There was, as these professors of Jewish Studies should well know, never a state called Palestine, only a territory, and only pro-Palestinian activists refer to Palestine as some type of established sovereignty. The professors refer to the settlements in Judea and Samaria as illegal, something which only anti-Israel activists repeatedly do, but which is not a valid legal position, only one of propaganda and ideology. The fact is that the settlements in Judea and Samaria that Netanyahu is considering annexing into Israel proper are Jewish neighborhoods that even as early as Camp David in 2000 were destined to be folded back into Israel, along with appropriate land swaps to the Palestinians to compensate them for any lost land. The Jewish neighborhoods in Judea and Samaria that would be annexed under this current plan are distinct from the Palestinian Arab areas of the so-called West Bank that would comprise the new Palestinian state, assuming the Arabs ever actually have the resolve and desire to let such a state come into being.
In fact, Professor Emeritus Jerold Auerbach of Wellesley College has written that, protests from these professors and many in the West aside, “Israeli settlement throughout the West Bank is explicitly protected by international agreements dating from the World War I era, subsequently reaffirmed after World War II, and never revoked since . . . The [Mandate for Palestine] recognized ‘the historical connection of the Jewish people with Palestine’ and ‘the grounds for reconstituting their national home in that country’ . . . This was not framed as a gift to the Jewish people; rather, based on recognition of historical rights reaching back into antiquity, it was their entitlement.”
Most absurd is the letter’s facile claim that “the impact of annexation will be a destructive intensification of political polarization, hatred and mutual recrimination, and deepening wedges in Jewish society,” and, the professors ominously predict, “an inevitable spike in anti-Semitism and Islamophobia . . . .”
What is their theory here? That Israel’s re-annexation of lands over which it has sovereignty and legal rights will cause an uptick in Jew-hatred from the Arab world? That the Arabs who have been murdering Jews since the 1920s, even before the birth of Israel, and have continued that jihad with suicide bombings, rocket and mortar fire from Gaza, stabbings, ramming with vehicles, incendiary kites, and lethal stone throwing are suddenly going to hate Jews more and wish to murder them more frequently if annexation occurs?
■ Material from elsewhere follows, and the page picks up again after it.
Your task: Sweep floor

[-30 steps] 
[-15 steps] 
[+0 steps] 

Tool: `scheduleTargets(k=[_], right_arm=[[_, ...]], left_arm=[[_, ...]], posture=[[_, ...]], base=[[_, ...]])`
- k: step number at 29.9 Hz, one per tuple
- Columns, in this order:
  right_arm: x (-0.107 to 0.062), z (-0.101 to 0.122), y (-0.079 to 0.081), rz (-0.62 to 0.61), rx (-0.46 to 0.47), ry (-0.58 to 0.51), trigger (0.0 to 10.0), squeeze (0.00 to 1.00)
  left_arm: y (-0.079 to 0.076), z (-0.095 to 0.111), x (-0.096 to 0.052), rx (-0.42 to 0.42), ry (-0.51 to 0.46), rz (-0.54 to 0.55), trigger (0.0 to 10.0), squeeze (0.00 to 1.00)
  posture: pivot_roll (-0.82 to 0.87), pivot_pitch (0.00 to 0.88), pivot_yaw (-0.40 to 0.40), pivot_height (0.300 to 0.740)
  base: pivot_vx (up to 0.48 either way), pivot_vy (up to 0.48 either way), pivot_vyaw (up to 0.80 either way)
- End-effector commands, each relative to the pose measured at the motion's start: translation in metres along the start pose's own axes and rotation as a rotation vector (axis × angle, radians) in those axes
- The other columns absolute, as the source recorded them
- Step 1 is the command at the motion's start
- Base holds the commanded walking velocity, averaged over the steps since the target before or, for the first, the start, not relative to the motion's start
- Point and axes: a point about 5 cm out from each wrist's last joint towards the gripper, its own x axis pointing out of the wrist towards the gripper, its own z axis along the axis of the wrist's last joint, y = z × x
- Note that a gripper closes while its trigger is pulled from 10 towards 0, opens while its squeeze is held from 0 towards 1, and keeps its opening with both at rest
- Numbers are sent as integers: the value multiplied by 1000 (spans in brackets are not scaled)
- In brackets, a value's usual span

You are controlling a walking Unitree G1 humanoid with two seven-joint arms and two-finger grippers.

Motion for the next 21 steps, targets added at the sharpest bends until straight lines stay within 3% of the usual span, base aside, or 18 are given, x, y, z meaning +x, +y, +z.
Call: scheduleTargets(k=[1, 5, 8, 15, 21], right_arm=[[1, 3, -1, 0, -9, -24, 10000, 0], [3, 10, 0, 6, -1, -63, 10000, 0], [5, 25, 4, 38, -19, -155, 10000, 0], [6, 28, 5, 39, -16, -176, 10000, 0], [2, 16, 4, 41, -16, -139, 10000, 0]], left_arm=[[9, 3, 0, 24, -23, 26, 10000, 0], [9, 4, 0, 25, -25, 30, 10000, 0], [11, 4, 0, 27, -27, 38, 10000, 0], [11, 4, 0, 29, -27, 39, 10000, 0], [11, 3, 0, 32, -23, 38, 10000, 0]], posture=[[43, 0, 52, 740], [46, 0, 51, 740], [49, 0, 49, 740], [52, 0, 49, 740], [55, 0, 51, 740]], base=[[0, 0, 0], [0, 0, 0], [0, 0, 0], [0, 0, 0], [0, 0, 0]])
And from where do these professors believe the dreaded Islamophobia will arise as a by-product of annexation? If they are referring to Israelis’ rational and understandable condemnation of a religion that urges its adherents to become martyrs in the cause of jihad and to relentlessly strive to kill Jews, then, yes, perhaps if the Palestinians and their supporters encourage a continuation of this psychopathy, there could be resentment and hatred toward a people trying to extirpate Israel and its citizenry.
It is easy to demonize Israel and critique its strategy and politics, and certainly it requires no bravery in academia, where moral narcissists console each other in an echo chamber of good intentions, willing to sacrifice academic integrity, true scholarship, and the safety and viability of the Jewish state in the process.
Richard L. Cravatts, PhD, President Emeritus of Scholars for Peace in the Middle East, is the author of Dispatches From the Campus War Against Israel and Jews (A David Horowitz Freedom Center book).